III. Approaches from other Countries


(a) European Union: A Prescriptive Approach


The European Insolvency Regulation (“EIR”) governs cross-border insolvency within the EU (excluding Denmark) and presumes that a debtor's registered office coincides with its center of main interests (“COMI”) which facilitates an automatic recognition across member states. This can be rebutted if evidence suggests that the COMI is located elsewhere.


The European Court of Justice (“ECJ”) upholds stringent adherence to ‘public policy exceptions’ to this rule, requiring a high threshold of discrepancy from the national legal order to invoke such an exception, thus preventing subjective interpretations that could hinder the free movement insolvency proceedings across borders.

(b) United States: Flexibility and Discretion


The U.S. approach, in Chapter 15 of the Bankruptcy Code, adopts the UNCITRAL Model Law. U.S. courts focus on the location of the debtor’s primary business operations and assets, treating the COMI presumption as a starting point, again subject to challenge. This flexibility allows courts to consider a broader set of factors, thus adapting to the specifics of each case. Public policy exceptions in the U.S. are similarly narrowly construed, ensuring that only genuine discrepancies with fundamental principles of law justify refusal of cooperation.

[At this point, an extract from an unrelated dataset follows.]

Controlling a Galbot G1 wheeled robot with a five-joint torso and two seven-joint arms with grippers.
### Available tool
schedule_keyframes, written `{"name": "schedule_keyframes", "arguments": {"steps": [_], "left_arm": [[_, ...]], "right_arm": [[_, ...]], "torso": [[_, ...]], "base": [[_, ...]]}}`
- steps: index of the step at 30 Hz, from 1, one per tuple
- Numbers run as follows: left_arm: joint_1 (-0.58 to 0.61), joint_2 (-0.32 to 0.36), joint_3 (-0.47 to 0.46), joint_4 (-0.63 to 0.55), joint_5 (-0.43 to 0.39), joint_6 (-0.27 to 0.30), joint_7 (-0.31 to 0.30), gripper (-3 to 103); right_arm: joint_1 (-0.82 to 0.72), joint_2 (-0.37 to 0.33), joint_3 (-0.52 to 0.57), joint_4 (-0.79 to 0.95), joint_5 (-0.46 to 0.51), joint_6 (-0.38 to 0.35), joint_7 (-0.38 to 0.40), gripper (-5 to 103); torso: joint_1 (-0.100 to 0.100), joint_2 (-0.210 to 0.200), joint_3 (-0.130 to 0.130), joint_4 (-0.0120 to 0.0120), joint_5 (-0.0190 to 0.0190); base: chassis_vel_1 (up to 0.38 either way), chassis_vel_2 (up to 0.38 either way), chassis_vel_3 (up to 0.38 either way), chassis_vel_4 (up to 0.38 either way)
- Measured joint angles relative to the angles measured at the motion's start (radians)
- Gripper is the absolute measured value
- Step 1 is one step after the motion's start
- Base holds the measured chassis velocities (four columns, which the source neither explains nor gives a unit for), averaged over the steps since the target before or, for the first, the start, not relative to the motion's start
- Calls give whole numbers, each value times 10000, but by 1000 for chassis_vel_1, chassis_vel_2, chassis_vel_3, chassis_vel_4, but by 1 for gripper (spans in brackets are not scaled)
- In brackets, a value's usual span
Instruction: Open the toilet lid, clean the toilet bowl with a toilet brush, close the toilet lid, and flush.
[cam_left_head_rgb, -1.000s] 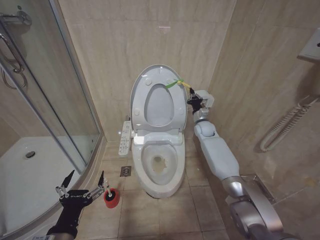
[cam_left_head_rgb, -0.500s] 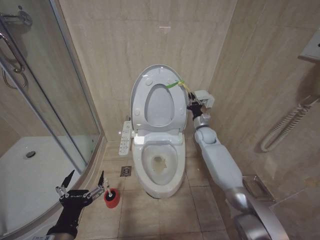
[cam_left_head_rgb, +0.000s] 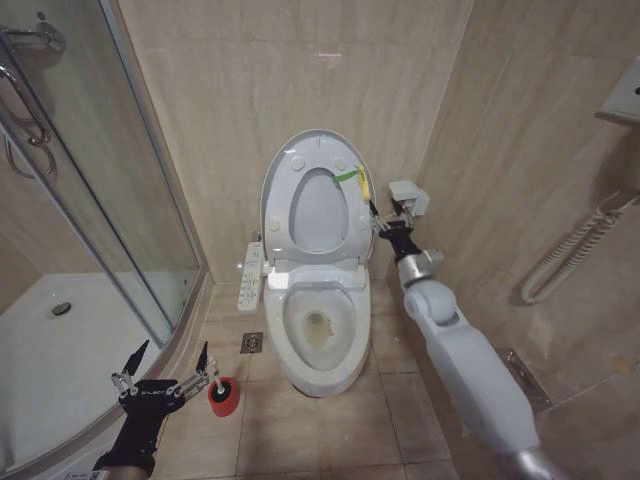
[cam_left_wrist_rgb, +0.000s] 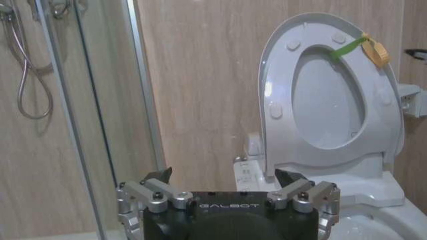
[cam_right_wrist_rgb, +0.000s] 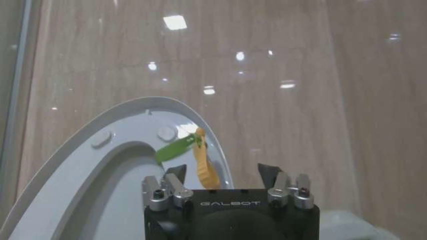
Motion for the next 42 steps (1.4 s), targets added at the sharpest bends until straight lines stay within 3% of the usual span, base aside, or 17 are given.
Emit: {"name": "schedule_keyframes", "arguments": {"steps": [7, 8, 18, 26, 29, 36, 42], "left_arm": [[0, 0, -1, 0, 0, 0, -1, 100], [0, 0, 0, 0, 0, 0, -1, 100], [0, 0, -1, 0, 1, 0, -1, 100], [-1, 0, -1, 0, 0, 0, 0, 100], [0, -1, 0, 0, 0, 0, 0, 100], [-1, 0, 0, 0, 0, 0, 0, 100], [0, 0, -1, 0, 0, 0, -1, 100]], "right_arm": [[-2035, -296, 602, 2067, 230, -812, 944, 73], [-2390, -345, 705, 2442, 235, -973, 1095, 98], [-5083, -494, 1100, 4465, -244, -2150, 1981, 100], [-7147, -148, 1799, 5234, -815, -1905, 935, 100], [-7818, 308, 2153, 5626, -1316, -1588, 540, 100], [-8642, 1026, 2732, 5764, -1729, -732, 87, 100], [-9348, 1385, 3003, 6195, -1774, -429, -35, 100]], "torso": [[-1, 0, -1, -1, -2], [-1, 0, -1, -3, -2], [0, 0, 0, 2, -1], [0, 0, 0, 0, -1], [0, 0, 0, 1, -4], [0, -1, 0, 0, -3], [1, -1, 0, 0, -4]], "base": [[0, 0, 0, 0], [0, 0, 0, 0], [0, 0, 0, 0], [0, 0, 0, 0], [0, 0, 0, 0], [0, 0, 0, 0], [0, 0, 0, 0]]}}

(c) India’s Emerging Framework


In India, Cross Border Insolvency Rules/ Regulations Committee (“CBIRC”) proposed changes suggesting adopting a presumption that a debtor's registered office is its COMI but also recommend providing an indicative list of factors to ascertain COMI more accurately, addressing the potential for disputes and forum shopping. Public policy remains an important exception under the IBC as well, drawing from arbitration laws to define what constitutes a breach of public policy, including fraud, corruption, and violation of fundamental legal principles.


One of the other major challenges in such cross-border insolvency is the handling of corporate groups with entities in multiple jurisdictions. Both the U.S. and the EU allow for coordinated insolvency proceedings, yet a universally accepted legal framework for enterprise group insolvencies still remains elusive. While the U.S. and U.K. handle recognition on a case-by-case basis without demanding reciprocity, India's proposed amendments advocate for reciprocal arrangements, potentially streamlining cooperation but limiting flexibility.


IV. Way Forward: A Balanced Approach to Cross-Border Insolvency


Keeping in mind Government’s contention, India might consider a phased approach, where it first aligns domestic insolvency processes with international standards to prepare for a smoother integration of cross-border rules. It may try Pilot Programs of cross-border insolvency protocols with specific countries that have strong economic ties with India.


An alternative approach could also be a standard model bilateral insolvency agreement, similar to the model bilateral investment treaty, which could address unique national needs while maintaining overarching consistency.


As Mr. Sudhaker Shukla of the Insolvency and Bankruptcy Board of India (“IBBI”) rightly noted, the interpretation and implementation of the UNCITRAL Model Law vary significantly between countries and absence of such a harmonized approach leads to unpredictability in handling international insolvency cases.

V. Conclusion


The recent court rulings show a promising shift towards creating a more business-friendly environment for handling cross-border insolvency under India's IBC, even though there isn't a specific legal framework in place yet. These cases highlight the pressing need for the government to speed up the process of adding cross-border insolvency rules. If implemented, the draft provisions proposed by the CBIRC could provide a strong foundation that would greatly improve coordination and communication between states when resolving cross-border insolvency issues. This would not only make the IBC stronger but also attract more foreign investment and improve the business climate in India.